Provided data:
+-------+
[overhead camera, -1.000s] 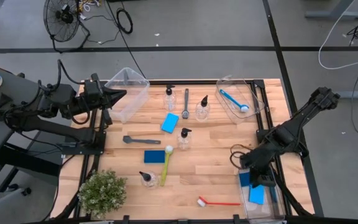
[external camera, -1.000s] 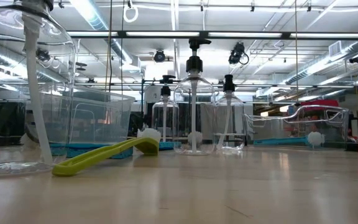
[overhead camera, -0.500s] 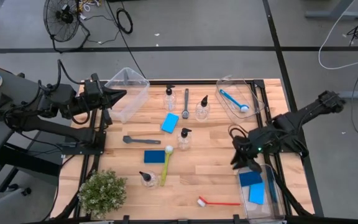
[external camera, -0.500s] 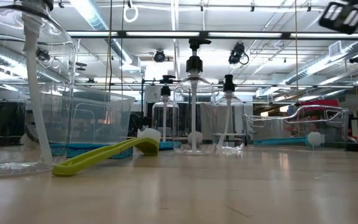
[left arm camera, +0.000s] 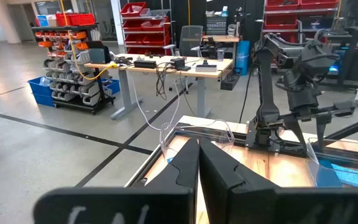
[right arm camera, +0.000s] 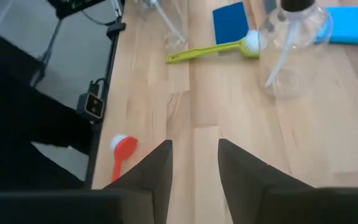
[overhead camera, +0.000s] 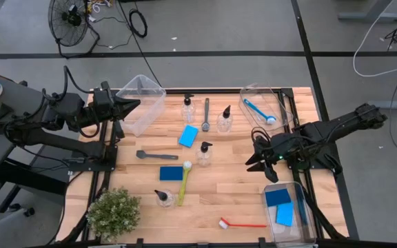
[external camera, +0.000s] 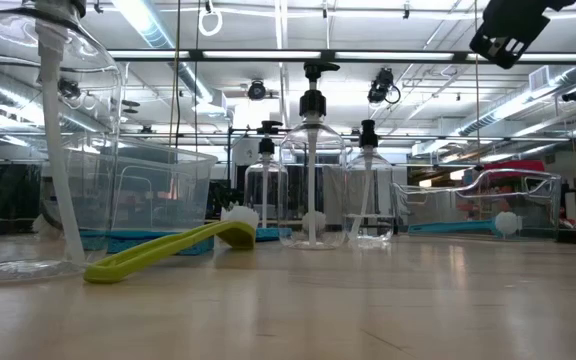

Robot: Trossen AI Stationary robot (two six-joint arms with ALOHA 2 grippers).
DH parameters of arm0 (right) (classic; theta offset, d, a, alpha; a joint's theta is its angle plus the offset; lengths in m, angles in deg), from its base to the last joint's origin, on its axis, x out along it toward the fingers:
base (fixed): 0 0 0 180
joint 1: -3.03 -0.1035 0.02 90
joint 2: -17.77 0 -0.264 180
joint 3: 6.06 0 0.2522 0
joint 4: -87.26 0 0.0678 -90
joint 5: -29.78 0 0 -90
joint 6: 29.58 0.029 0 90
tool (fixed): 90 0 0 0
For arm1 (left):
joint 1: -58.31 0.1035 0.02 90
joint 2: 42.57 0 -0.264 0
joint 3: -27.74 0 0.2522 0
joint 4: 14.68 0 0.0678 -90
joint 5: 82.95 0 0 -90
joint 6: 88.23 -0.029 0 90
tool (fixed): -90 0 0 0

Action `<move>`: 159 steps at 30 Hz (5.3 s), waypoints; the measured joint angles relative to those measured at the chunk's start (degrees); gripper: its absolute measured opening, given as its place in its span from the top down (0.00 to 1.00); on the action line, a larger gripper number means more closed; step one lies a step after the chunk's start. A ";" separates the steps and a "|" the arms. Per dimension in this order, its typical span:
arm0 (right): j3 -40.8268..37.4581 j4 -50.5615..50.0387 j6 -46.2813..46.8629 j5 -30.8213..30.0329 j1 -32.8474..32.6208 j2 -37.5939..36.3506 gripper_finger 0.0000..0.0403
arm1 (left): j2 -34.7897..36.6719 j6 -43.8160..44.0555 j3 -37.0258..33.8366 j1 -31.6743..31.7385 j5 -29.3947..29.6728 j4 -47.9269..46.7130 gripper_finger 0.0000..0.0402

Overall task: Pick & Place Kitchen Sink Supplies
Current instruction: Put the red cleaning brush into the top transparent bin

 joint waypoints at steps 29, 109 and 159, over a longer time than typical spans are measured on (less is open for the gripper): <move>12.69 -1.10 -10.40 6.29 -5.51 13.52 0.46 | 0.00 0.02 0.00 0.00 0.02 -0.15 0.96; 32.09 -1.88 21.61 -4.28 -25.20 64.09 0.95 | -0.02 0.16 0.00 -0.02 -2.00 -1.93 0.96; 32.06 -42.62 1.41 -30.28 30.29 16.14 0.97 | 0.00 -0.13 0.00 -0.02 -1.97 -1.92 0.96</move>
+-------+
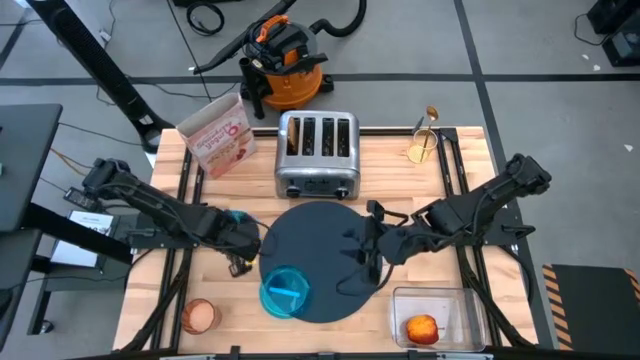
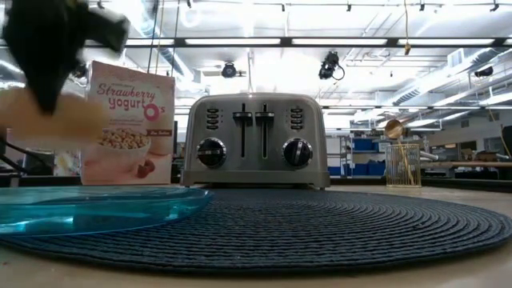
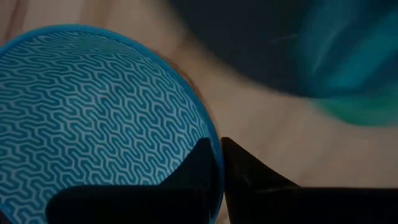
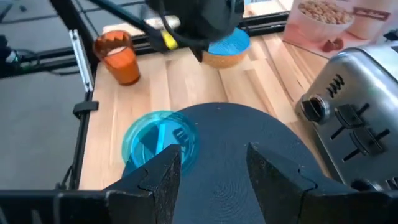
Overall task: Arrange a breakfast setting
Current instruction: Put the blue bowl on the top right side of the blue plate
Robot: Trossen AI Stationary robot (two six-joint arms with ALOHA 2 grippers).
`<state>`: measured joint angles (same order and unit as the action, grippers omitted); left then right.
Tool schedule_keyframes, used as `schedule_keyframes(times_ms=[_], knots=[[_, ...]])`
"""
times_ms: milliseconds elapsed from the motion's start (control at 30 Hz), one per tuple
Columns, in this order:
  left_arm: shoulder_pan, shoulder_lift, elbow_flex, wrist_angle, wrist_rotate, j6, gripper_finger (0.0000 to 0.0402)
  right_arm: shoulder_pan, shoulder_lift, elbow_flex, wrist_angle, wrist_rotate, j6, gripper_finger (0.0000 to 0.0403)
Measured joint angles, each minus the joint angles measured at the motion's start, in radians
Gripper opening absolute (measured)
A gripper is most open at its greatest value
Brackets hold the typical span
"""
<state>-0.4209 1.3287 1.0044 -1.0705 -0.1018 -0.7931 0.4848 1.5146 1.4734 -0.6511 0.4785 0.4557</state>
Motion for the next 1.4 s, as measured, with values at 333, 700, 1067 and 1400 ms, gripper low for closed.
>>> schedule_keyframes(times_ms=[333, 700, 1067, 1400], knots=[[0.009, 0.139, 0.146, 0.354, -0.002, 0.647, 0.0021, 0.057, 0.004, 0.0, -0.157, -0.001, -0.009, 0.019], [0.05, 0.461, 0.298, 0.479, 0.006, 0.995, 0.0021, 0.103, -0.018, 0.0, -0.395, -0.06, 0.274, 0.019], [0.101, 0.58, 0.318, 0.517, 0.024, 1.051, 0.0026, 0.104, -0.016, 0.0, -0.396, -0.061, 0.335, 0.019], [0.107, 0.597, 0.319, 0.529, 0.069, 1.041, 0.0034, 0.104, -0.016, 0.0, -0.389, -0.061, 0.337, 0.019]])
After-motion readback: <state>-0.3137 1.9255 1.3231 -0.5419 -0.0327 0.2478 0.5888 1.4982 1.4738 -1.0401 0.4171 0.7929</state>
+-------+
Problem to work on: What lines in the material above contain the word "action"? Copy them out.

Answer space:
Action `<move>`: 159 steps at 30 Hz (5.3 s), waypoints; the measured joint angles relative to those measured at the chunk's start (degrees); gripper: its absolute measured opening, given as its place in its span from the top down (0.00 to 1.00); on the action line, a larger gripper number means more closed; step one lies a step after the chunk's start. A ";" separates the steps and a "|" the arms. Per dimension in this order, its typical span:
`<state>`: measured joint angles (same order and unit as the action, grippers omitted); left then right.

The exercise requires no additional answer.